**What you will do:** Would you please return the data below verbatim, without its pictures?

------ Records supplied

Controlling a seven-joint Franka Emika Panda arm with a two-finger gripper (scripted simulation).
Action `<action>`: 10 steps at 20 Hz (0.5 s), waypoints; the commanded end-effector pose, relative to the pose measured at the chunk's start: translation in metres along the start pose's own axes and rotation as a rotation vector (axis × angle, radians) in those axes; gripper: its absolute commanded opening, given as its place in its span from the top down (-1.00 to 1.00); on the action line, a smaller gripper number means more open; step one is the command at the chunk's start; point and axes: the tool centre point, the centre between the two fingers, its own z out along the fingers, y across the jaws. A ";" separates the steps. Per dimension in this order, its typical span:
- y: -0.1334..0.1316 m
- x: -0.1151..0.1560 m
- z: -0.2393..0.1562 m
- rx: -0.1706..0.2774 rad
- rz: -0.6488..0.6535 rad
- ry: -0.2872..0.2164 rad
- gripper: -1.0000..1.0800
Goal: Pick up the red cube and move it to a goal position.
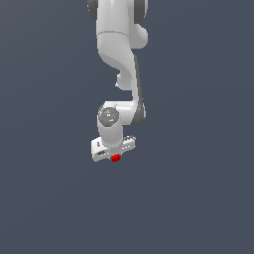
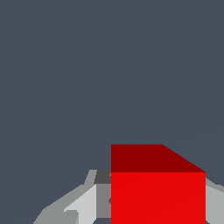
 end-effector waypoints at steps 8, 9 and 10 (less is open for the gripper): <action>-0.007 0.001 -0.013 0.000 0.000 0.000 1.00; -0.009 0.002 -0.017 0.000 0.000 0.000 1.00; -0.012 0.002 -0.022 0.000 0.000 0.000 1.00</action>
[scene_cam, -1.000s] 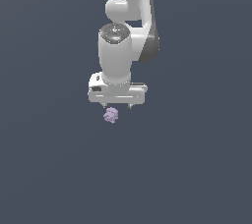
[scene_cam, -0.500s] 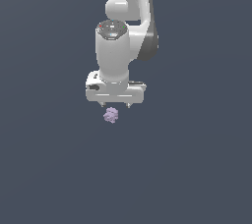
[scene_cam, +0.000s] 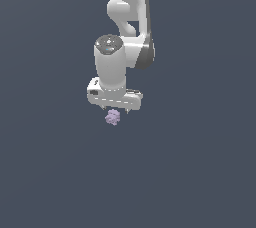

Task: Pick up the object and move it to a goal position.

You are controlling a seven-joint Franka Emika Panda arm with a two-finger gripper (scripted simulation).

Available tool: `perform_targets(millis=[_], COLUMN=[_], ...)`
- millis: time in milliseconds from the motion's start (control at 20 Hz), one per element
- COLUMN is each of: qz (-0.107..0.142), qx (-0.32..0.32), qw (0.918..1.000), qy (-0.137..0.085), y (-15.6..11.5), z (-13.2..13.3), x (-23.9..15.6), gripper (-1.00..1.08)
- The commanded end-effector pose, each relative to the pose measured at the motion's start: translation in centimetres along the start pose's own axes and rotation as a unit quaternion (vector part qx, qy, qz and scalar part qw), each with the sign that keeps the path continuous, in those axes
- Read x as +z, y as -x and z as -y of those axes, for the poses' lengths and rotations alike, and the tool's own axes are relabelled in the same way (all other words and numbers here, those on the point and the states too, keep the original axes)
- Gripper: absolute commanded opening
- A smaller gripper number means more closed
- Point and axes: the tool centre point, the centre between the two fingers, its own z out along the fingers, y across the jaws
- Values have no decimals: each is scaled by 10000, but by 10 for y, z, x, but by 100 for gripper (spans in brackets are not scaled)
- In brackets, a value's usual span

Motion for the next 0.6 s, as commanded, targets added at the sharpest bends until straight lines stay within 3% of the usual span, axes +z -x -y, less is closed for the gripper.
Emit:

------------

**Exercise solution:**
Controlling a seven-joint Franka Emika Panda arm with a two-finger gripper (scripted simulation).
Action `<action>`: 10 steps at 20 Hz (0.5 s), waypoints; the commanded end-effector pose, relative to the pose measured at the chunk's start: translation in metres along the start pose's own axes and rotation as a rotation vector (axis × angle, radians) in those axes; gripper: its absolute commanded opening, given as its place in its span from the top down (-1.00 to 1.00); on the action line, a smaller gripper number means more open; step one is the command at the chunk's start; point and axes: the tool centre point, the centre between the two fingers, its own z out along the fingers, y across the jaws. A ";" separates the steps. Per dimension in this order, its typical span:
- y: -0.1334..0.1316 m
- x: -0.1151..0.1560 m
- z: -0.2393..0.1562 m
- rx: -0.1706..0.2774 rad
- rz: -0.6488..0.6535 rad
- ry: -0.2872..0.2164 rad
- gripper: -1.0000..1.0800
Goal: Pick up the red cube and move it to a goal position.
 end-effector waypoints at steps 8, 9 and 10 (less is open for the gripper): <action>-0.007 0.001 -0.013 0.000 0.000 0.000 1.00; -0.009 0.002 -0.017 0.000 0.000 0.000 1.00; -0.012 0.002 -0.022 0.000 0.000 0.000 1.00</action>
[scene_cam, -1.000s] 
[scene_cam, -0.500s] 
[scene_cam, +0.000s] 

Task: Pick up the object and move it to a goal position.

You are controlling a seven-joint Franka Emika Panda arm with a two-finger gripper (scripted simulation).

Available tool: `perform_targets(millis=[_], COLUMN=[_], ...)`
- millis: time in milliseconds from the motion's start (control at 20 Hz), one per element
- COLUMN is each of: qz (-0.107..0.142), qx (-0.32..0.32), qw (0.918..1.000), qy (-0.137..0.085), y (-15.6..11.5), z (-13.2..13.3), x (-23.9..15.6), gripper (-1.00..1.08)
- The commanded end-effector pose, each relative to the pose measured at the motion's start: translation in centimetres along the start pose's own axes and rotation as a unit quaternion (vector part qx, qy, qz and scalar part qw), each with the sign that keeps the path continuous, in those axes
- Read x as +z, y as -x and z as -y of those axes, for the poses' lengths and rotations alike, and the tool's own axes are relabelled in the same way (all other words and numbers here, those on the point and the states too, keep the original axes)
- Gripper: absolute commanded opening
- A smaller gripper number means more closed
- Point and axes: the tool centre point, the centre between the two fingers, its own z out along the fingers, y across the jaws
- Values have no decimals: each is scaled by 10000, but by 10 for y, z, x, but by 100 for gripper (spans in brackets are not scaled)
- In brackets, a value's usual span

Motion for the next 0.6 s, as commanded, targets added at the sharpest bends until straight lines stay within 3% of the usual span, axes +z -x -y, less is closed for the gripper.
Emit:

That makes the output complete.